Mission: ISS007 Roll: E Frame: 15149 Mission ID on the Film or image: ISS007
Country or Geographic Name: REPUBLIC SOUTH AFRICA
Features: JOHANNESBURG, ROADS, SUBURBS
Center Point: Latitude: -26.0 Longitude: 28.0 (Negative numbers indicate south for latitude and west for longitude)

Stereo: (Yes indicates there is an adjacent picture of the same area)
ONC Map ID: JNC Map ID:

Camera

Camera Tilt: 30
Camera Focal Length: 400mm
Camera: E4: Kodak DCS760C Electronic Still Camera
Film: 3060E : 3060 x 2036 pixel CCD, RGBG array.

Quality

Film Exposure:
Percentage of Cloud Cover: 10 (0-10)

Nadir

GMT Date: 20030921 (YYYYMMDD) GMT Time: 132646 (HHMMSS)
Nadir Point Latitude: -26.5, Longitude: 29.9 (Negative numbers indicate south for latitude and west for longitude)

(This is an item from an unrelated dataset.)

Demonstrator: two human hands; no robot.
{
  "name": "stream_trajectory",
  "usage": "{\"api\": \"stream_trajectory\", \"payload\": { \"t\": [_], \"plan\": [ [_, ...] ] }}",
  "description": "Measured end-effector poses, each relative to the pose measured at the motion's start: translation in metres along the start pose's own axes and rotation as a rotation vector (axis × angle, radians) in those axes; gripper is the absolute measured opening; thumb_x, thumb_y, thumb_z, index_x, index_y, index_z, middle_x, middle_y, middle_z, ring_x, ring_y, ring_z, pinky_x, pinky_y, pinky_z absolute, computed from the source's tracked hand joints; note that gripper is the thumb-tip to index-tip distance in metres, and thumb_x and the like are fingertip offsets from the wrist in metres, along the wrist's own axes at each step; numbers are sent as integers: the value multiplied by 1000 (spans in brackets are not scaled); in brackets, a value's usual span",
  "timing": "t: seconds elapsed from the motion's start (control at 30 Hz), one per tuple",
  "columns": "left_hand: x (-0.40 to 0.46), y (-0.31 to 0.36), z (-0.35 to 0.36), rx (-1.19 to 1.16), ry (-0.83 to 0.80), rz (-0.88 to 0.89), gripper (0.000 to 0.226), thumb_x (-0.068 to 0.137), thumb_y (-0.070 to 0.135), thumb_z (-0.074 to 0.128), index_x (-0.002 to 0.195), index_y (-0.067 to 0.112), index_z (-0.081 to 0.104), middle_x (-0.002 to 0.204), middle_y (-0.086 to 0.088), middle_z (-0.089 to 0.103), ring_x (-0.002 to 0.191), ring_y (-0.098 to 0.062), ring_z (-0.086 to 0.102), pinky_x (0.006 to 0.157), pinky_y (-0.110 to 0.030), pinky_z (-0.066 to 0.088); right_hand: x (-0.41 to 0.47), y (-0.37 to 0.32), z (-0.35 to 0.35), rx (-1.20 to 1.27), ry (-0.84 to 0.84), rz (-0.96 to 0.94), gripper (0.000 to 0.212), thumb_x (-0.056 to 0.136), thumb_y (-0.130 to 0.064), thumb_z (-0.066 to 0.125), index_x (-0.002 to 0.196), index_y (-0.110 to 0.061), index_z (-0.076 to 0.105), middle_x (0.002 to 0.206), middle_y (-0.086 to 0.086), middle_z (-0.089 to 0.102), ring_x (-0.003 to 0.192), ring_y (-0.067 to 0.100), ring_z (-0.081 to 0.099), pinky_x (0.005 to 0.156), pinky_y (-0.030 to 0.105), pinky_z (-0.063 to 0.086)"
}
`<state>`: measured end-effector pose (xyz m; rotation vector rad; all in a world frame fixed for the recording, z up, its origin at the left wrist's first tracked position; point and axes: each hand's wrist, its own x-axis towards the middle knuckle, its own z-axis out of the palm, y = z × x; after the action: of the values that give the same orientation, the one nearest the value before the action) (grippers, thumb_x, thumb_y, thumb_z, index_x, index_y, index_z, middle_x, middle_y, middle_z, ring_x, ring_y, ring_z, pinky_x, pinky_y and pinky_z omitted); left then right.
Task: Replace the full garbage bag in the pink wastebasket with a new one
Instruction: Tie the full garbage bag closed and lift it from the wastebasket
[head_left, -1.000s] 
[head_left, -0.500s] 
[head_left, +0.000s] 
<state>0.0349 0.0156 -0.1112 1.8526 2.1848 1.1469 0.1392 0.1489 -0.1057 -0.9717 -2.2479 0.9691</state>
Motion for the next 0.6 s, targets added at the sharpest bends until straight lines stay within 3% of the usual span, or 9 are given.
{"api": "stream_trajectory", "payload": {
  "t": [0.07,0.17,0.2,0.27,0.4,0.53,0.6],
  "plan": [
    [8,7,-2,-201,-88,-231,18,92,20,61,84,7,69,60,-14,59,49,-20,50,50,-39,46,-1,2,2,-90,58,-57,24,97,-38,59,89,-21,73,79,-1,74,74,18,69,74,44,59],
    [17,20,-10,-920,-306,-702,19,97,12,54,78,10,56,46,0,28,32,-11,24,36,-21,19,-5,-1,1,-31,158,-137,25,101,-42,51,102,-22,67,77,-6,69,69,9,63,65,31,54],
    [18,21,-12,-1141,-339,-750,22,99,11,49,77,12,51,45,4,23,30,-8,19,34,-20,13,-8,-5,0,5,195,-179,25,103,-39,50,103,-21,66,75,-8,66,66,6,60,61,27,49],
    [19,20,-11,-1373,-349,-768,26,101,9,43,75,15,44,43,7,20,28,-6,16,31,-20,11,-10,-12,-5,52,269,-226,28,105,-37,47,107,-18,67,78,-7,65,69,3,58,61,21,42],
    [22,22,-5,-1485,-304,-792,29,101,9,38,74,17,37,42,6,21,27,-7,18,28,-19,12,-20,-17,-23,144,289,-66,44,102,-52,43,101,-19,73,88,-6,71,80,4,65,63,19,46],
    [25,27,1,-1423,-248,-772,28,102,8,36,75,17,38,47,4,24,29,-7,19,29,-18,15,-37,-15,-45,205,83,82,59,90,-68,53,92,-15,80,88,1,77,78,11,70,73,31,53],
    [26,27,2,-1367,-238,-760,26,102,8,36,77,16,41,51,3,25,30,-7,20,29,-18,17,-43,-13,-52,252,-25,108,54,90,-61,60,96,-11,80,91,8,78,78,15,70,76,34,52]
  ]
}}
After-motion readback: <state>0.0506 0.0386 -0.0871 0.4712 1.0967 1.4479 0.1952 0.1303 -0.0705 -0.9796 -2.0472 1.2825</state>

Nadir to Photo Center Direction: West
Sun Azimuth: 289 (Clockwise angle in degrees from north to the sun measured at the nadir point)
Spacecraft Altitude: 206 nautical miles (382 km)
Sun Elevation Angle: 32 (Angle in degrees between the horizon and the sun, measured at the nadir point)
Orbit Number: 3605

Captions

Johannesburg, South Africa: Why are cities established where they are? How do local economies and politics influence patterns of human settlement and development at such a grand scale that these patterns can be identified from space? This photograph of Johannesburg, South Africa, taken from the International Space Station illustrates the human geography of the region.

In this case, the cityscape of Johannesburg is the most difficult pattern to discern. The center of Johannesburg is the fine-grained pattern (created by shadows cast from the high rise buildings in the city) in the center of this mosaic. On the southern fringe of Johannesburg is a line of light colored, angular patches stretching across the scene. These patches are the great “mine dumps” (an example is arrowed), the crushed rock that remains after gold extraction from numerous gold mines. These are the mines that underpinned the South African economy for decades, and their dumps, or tailing piles, are the visuals that orbiting crews see when they overfly Johannesburg and neighboring cities, delineating the east-west outcrop of the gold–rich rock strata discovered in 1886. Some mine dumps are so large that an outdoor movie theater was located on one of them. Neighboring industrial cities are nestled among the mine dumps as far as the edges of the photograph. Older mine dumps nearer the Johannesburg city center have disappeared from view in the last 25 years, having been re-mined for the gold that remained within them.

The green zone (top right) is the leafy northern suburbs, where hundreds of square miles of grassland have been progressively forested since Johannesburg was founded in 1886. Small light patches within the tree-rich zone are satellite businesses and shopping centers, typical of any major western city. By contrast, a major ghetto (established by the former South African government) typical of developing-world urban migration, appears as the grey zone lower left (the famous Soweto Township). Soweto appears largely treeless except for protected valley bottoms.